(Dataset excerpts)

◇ ◇ ◇ ◇ ◇ ◇ ◇

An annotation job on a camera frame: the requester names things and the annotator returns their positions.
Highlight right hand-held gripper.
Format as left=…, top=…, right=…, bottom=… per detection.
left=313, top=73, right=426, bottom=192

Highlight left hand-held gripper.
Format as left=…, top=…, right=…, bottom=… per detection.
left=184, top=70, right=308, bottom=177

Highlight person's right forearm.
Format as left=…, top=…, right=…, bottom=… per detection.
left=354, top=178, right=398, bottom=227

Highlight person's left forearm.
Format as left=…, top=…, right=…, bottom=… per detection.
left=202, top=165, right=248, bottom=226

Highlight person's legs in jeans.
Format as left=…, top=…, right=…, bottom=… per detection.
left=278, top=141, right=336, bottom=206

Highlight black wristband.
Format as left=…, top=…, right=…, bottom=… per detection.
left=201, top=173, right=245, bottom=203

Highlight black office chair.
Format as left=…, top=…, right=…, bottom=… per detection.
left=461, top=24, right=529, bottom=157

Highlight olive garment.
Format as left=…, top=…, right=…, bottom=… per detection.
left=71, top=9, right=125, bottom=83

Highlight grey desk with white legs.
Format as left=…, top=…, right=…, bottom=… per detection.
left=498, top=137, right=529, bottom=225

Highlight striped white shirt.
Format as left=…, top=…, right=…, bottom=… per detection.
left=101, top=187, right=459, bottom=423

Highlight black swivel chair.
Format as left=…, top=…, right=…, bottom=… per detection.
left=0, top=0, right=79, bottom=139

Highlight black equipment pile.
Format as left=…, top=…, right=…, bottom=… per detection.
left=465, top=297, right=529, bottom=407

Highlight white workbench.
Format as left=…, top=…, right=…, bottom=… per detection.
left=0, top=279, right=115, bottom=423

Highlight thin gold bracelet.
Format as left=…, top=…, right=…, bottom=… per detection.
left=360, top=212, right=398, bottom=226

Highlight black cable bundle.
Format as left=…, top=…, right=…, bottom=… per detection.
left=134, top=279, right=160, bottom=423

◇ ◇ ◇ ◇ ◇ ◇ ◇

▸ **REQUIREMENT**: Could you give the records again, exactly as they appear?

▸ **WRITTEN SOLUTION**:
An annotation job on a camera frame: the requester names things and the annotator returns their positions.
Highlight right hand-held gripper.
Format as left=…, top=…, right=…, bottom=… per detection.
left=313, top=73, right=426, bottom=192

Highlight left hand-held gripper.
Format as left=…, top=…, right=…, bottom=… per detection.
left=184, top=70, right=308, bottom=177

Highlight person's right forearm.
Format as left=…, top=…, right=…, bottom=… per detection.
left=354, top=178, right=398, bottom=227

Highlight person's left forearm.
Format as left=…, top=…, right=…, bottom=… per detection.
left=202, top=165, right=248, bottom=226

Highlight person's legs in jeans.
Format as left=…, top=…, right=…, bottom=… per detection.
left=278, top=141, right=336, bottom=206

Highlight black wristband.
Format as left=…, top=…, right=…, bottom=… per detection.
left=201, top=173, right=245, bottom=203

Highlight black office chair.
Format as left=…, top=…, right=…, bottom=… per detection.
left=461, top=24, right=529, bottom=157

Highlight olive garment.
Format as left=…, top=…, right=…, bottom=… per detection.
left=71, top=9, right=125, bottom=83

Highlight grey desk with white legs.
Format as left=…, top=…, right=…, bottom=… per detection.
left=498, top=137, right=529, bottom=225

Highlight striped white shirt.
Format as left=…, top=…, right=…, bottom=… per detection.
left=101, top=187, right=459, bottom=423

Highlight black swivel chair.
Format as left=…, top=…, right=…, bottom=… per detection.
left=0, top=0, right=79, bottom=139

Highlight black equipment pile.
Format as left=…, top=…, right=…, bottom=… per detection.
left=465, top=297, right=529, bottom=407

Highlight white workbench.
Format as left=…, top=…, right=…, bottom=… per detection.
left=0, top=279, right=115, bottom=423

Highlight thin gold bracelet.
Format as left=…, top=…, right=…, bottom=… per detection.
left=360, top=212, right=398, bottom=226

Highlight black cable bundle.
Format as left=…, top=…, right=…, bottom=… per detection.
left=134, top=279, right=160, bottom=423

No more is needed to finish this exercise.